» **Work task**: Give again, word for word, each line below starting at the one that contains "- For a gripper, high" and ending at the one that contains "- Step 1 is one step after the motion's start".

» **Raw data**:
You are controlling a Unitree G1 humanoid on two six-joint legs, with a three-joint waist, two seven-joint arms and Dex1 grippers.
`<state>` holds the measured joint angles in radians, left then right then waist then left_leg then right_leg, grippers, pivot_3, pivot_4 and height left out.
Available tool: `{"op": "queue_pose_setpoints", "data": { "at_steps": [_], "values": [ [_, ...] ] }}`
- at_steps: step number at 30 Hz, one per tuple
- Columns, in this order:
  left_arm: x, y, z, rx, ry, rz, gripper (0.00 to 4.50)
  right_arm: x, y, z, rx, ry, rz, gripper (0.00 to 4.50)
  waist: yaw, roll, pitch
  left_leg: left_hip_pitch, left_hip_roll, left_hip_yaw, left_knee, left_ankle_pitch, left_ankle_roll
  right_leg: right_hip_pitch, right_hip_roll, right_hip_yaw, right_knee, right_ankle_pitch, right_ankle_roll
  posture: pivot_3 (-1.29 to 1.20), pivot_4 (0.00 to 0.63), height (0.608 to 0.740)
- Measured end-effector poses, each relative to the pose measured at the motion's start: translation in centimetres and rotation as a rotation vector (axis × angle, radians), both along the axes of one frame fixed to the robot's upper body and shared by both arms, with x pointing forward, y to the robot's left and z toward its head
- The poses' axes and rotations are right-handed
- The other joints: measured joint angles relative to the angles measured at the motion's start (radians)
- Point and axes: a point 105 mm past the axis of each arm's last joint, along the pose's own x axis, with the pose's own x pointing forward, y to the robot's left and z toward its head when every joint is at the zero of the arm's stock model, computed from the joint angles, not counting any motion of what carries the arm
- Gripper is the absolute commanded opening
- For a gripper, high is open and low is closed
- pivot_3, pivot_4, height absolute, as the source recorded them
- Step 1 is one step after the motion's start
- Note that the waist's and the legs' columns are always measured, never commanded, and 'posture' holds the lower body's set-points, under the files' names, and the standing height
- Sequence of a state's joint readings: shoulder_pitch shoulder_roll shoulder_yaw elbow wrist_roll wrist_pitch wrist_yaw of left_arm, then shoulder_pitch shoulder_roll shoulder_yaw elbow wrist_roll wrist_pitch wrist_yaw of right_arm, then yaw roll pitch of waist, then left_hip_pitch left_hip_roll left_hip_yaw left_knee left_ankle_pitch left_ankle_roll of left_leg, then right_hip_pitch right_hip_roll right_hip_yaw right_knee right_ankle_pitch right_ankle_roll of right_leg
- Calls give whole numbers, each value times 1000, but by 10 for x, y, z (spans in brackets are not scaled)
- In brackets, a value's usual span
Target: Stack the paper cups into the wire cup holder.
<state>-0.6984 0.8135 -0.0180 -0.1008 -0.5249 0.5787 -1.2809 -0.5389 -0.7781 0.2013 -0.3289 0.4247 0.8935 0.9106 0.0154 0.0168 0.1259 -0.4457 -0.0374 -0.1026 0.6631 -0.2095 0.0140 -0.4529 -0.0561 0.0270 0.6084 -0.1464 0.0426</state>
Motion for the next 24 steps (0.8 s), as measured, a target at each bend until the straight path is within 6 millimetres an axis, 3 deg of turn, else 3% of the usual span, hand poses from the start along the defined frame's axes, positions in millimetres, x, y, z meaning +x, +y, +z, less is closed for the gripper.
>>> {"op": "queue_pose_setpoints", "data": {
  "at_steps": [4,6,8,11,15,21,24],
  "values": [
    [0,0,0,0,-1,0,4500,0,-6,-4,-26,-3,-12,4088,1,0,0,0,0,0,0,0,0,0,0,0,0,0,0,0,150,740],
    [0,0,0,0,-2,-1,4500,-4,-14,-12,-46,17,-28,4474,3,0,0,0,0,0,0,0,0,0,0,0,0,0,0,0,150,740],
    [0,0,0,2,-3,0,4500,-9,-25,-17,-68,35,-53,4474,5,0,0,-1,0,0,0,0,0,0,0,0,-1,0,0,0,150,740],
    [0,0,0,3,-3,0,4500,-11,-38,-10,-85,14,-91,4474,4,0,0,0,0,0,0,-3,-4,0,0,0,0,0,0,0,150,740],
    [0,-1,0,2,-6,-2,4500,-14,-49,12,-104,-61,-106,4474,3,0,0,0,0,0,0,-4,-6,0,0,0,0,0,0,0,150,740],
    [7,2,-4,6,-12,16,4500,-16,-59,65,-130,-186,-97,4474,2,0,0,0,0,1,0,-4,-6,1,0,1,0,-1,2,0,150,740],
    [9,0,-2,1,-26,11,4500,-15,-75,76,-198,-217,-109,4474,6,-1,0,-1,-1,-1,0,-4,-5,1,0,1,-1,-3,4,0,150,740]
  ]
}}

» **Expected output**:
- For a gripper, high is open and low is closed
- pivot_3, pivot_4, height absolute, as the source recorded them
- Step 1 is one step after the motion's start

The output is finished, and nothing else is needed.